He falls asleep to her broken voice whispering, through fist-clenched hair, "No more. Enough." And she slips from his bed, from his life, leaving behind the escutcheon of coral with its emblem oak, and enters the convent of desire the heart creates to endure the unbearable loss of meaning. Her escape, her paradise, her fin-de-sià ¨cle fare-thee-well. A receding oceanic tide encapsulated in a single salty tear out of which all life forms.
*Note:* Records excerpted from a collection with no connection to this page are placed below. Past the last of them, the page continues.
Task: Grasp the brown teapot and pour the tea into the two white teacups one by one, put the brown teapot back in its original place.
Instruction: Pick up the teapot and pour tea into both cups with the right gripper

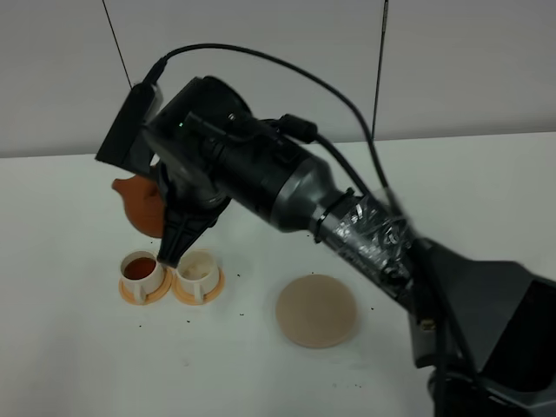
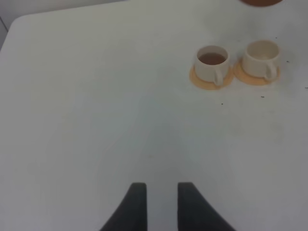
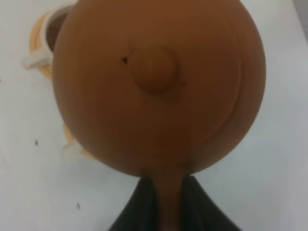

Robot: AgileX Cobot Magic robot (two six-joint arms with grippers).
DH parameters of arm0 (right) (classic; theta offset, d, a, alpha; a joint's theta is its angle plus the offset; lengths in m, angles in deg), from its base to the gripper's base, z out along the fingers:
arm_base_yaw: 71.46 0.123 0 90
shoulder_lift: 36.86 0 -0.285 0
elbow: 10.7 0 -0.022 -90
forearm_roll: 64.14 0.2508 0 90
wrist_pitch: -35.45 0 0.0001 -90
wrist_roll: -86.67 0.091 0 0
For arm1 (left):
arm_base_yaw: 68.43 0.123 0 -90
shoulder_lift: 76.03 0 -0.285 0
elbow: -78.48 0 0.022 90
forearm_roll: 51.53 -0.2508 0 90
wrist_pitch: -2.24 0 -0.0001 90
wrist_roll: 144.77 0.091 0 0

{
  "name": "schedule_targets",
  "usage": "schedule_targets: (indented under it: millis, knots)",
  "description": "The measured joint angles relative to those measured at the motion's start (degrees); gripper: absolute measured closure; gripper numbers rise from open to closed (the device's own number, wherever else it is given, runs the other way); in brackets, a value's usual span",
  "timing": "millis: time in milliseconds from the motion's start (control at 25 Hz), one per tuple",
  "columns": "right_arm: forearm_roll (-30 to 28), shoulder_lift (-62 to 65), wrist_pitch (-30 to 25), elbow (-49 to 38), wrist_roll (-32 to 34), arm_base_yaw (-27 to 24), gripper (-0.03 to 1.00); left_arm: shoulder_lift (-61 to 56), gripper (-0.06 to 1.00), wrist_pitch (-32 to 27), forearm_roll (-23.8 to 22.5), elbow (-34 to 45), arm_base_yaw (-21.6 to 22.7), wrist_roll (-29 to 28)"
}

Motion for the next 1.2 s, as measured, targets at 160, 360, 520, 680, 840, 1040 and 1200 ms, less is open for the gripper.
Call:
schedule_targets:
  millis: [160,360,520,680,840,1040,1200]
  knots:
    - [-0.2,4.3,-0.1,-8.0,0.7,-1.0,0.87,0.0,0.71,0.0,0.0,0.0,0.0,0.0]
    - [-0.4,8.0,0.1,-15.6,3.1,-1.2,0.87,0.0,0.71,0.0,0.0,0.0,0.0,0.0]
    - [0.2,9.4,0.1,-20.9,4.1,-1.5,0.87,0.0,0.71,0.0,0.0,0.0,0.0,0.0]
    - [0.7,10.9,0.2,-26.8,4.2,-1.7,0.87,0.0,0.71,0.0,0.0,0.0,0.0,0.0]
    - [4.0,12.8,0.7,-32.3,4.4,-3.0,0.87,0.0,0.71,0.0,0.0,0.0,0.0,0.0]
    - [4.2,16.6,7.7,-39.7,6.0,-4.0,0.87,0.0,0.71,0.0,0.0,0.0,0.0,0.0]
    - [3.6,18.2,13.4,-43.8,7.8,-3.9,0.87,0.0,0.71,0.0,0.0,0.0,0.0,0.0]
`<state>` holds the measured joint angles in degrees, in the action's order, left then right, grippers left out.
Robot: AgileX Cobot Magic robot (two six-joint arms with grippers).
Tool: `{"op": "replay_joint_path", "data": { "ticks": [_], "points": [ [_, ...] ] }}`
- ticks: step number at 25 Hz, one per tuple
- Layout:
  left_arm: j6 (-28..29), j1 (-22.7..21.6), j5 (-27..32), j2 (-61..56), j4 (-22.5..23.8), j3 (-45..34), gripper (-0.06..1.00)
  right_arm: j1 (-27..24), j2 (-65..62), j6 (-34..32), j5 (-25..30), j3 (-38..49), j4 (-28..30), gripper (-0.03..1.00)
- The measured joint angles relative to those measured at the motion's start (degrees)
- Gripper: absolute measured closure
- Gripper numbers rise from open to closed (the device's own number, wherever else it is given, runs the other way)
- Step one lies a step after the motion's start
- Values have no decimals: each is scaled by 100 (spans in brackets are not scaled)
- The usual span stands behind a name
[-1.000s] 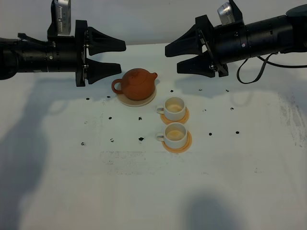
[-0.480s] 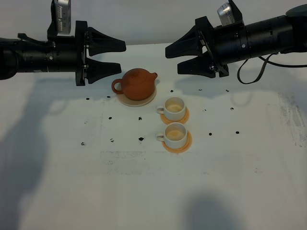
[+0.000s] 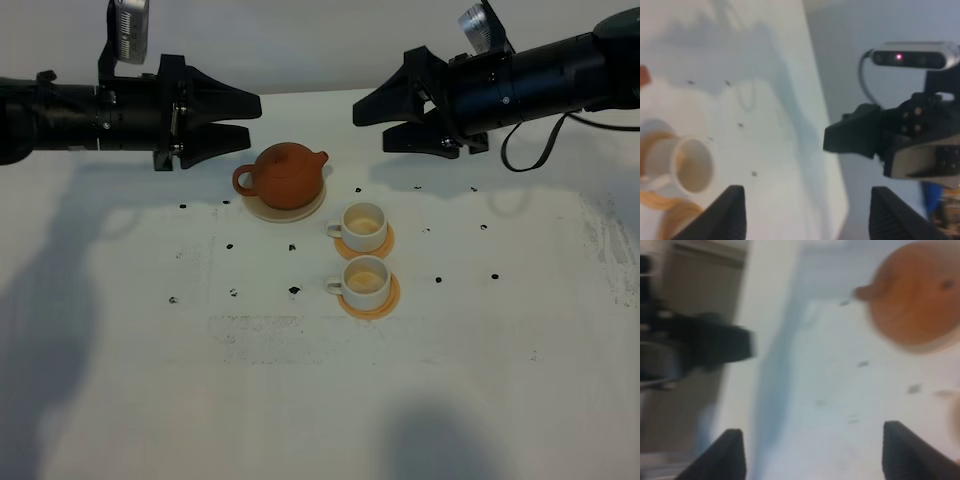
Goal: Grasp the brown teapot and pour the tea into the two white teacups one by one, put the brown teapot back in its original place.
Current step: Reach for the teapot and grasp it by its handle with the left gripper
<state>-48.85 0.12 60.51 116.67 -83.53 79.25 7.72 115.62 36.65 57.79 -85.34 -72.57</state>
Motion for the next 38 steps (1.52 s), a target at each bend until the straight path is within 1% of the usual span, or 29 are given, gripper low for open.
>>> {"op": "replay_joint_path", "data": {
  "ticks": [3,6,9,13,15,18,22,25,28,31,35,38],
  "points": [
    [-171,0,-382,-274,349,0,43,0,0,-76,-299,-220,580,38],
    [-237,0,-884,-589,879,0,43,0,0,-209,-470,-443,1156,38],
    [-243,0,-1254,-858,1442,0,43,0,0,-425,-563,-664,1829,38],
    [-243,62,-1686,-1133,2212,0,43,0,-5,-1061,-762,-871,3080,40],
    [-237,126,-1790,-1188,2570,0,43,0,-9,-1456,-786,-936,3835,42],
    [-154,202,-1960,-1200,3094,0,43,0,-84,-1892,-780,-972,4796,44],
    [127,215,-2229,-1200,3813,0,43,0,-519,-2314,-727,-976,5792,44],
    [188,215,-2261,-1200,4199,0,43,0,-990,-2561,-541,-983,6242,44],
    [188,215,-2266,-1200,4322,0,43,0,-1381,-2733,-245,-983,6517,44],
    [188,222,-2272,-1200,4551,0,43,0,-1679,-2885,106,-983,6757,44],
    [206,222,-2310,-1200,4932,0,43,0,-1998,-2962,665,-983,6939,44],
    [230,222,-2337,-1200,4994,0,43,0,-2237,-2973,975,-983,6939,44]
  ]
}}
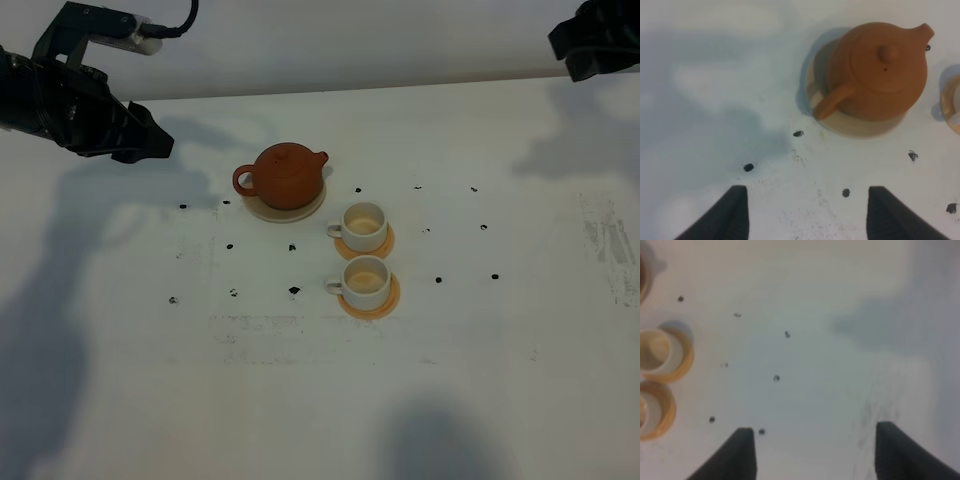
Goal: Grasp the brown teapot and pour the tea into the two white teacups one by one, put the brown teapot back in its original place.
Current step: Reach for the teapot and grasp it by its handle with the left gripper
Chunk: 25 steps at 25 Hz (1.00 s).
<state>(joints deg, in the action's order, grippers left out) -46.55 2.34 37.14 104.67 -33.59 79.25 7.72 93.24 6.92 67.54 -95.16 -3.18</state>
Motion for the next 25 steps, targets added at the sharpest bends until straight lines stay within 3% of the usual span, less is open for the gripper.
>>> {"op": "replay_joint_path", "data": {
  "ticks": [7,18,25],
  "points": [
    [12,0,-75,0,38,0,43,0,-870,-6,204,253,7,44],
    [22,0,-119,0,328,0,43,0,-3376,-98,-860,2903,241,44],
    [5,100,-140,0,461,0,43,0,-5344,-227,-1167,4119,278,45]
  ]
}}
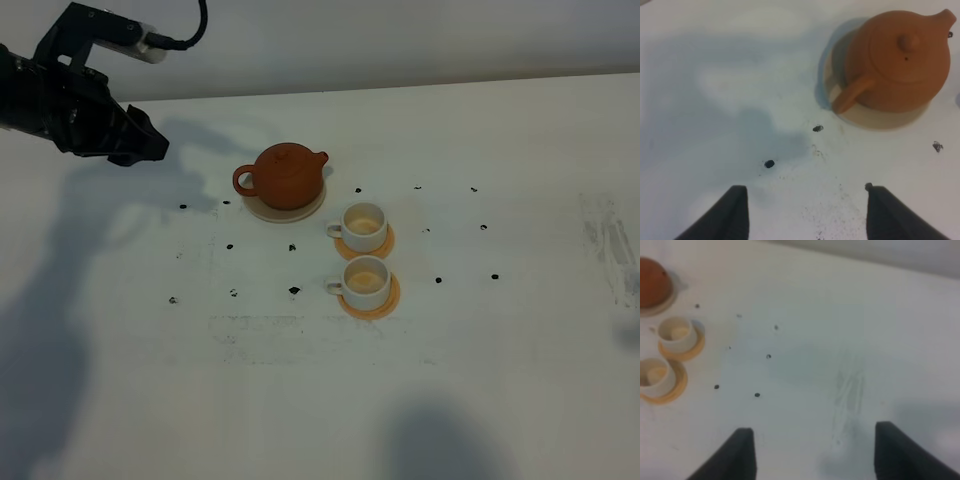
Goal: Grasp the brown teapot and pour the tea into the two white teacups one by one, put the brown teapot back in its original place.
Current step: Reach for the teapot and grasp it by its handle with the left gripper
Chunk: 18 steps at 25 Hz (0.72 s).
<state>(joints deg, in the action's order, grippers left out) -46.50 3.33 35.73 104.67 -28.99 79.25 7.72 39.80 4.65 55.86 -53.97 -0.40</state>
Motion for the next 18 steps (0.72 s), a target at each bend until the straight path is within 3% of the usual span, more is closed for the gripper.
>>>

He wakes to a voice in his head that says, "Don't be nasty, Bea." His eyes shift up: a nurse's smile is lit up like a harvest moon. She speaks, her words near and far, like a conch shell ocean, a white-noised nothingness. They roll him onto a gurney, then left through whispering wards, left down echoing corridors, pass, left again, under the hum of fluorescent lights that pulse like slow-motion strobes, his ears filled with the lagan and derelict of hospital chatter, elevator dings, rustling smocks, shoe squeaks and the sexy end bits of doctors being paged overhead. He smells the rose lavender body spray of the nurse pushing from behind, notes her asymmetrical nostrils seen between her shifting breasts, a haywire of auburn hair, and he drifts into a Dali-esque vision of her bush and labial line swaying, as she walks, like a flowering jacaranda, all lavender, rose, and seeks harbour in her humid fragrance. Then brief blue sky, a blatant sun. They slide him into the ambulance, like a stuffed bird into his mother's oven. Two cops, sunglasses, laugh like cricket mates, their twangs--one, a taut nasal tenor, the other, a beefed-up bass--coming at him like the colloquial chamber music of the mad. Slammed doors, a siren shrike, a short gauzy ride through honking morning traffic to the state facility. Doors swing open, two paramedics smile down like stoned cathedral creatures, and slide him out of the oven, alcohol, perspiration and urine pulling away from him, like olfactory ghosts. Left, down a dark corridor, left, into a dim room, more Doppler laughter from the dayroom, an old familiar nurse peers down and sneers, "You.had.your.chance," then more darkness, and no lavender, the steep descent into a Trazodone sleep.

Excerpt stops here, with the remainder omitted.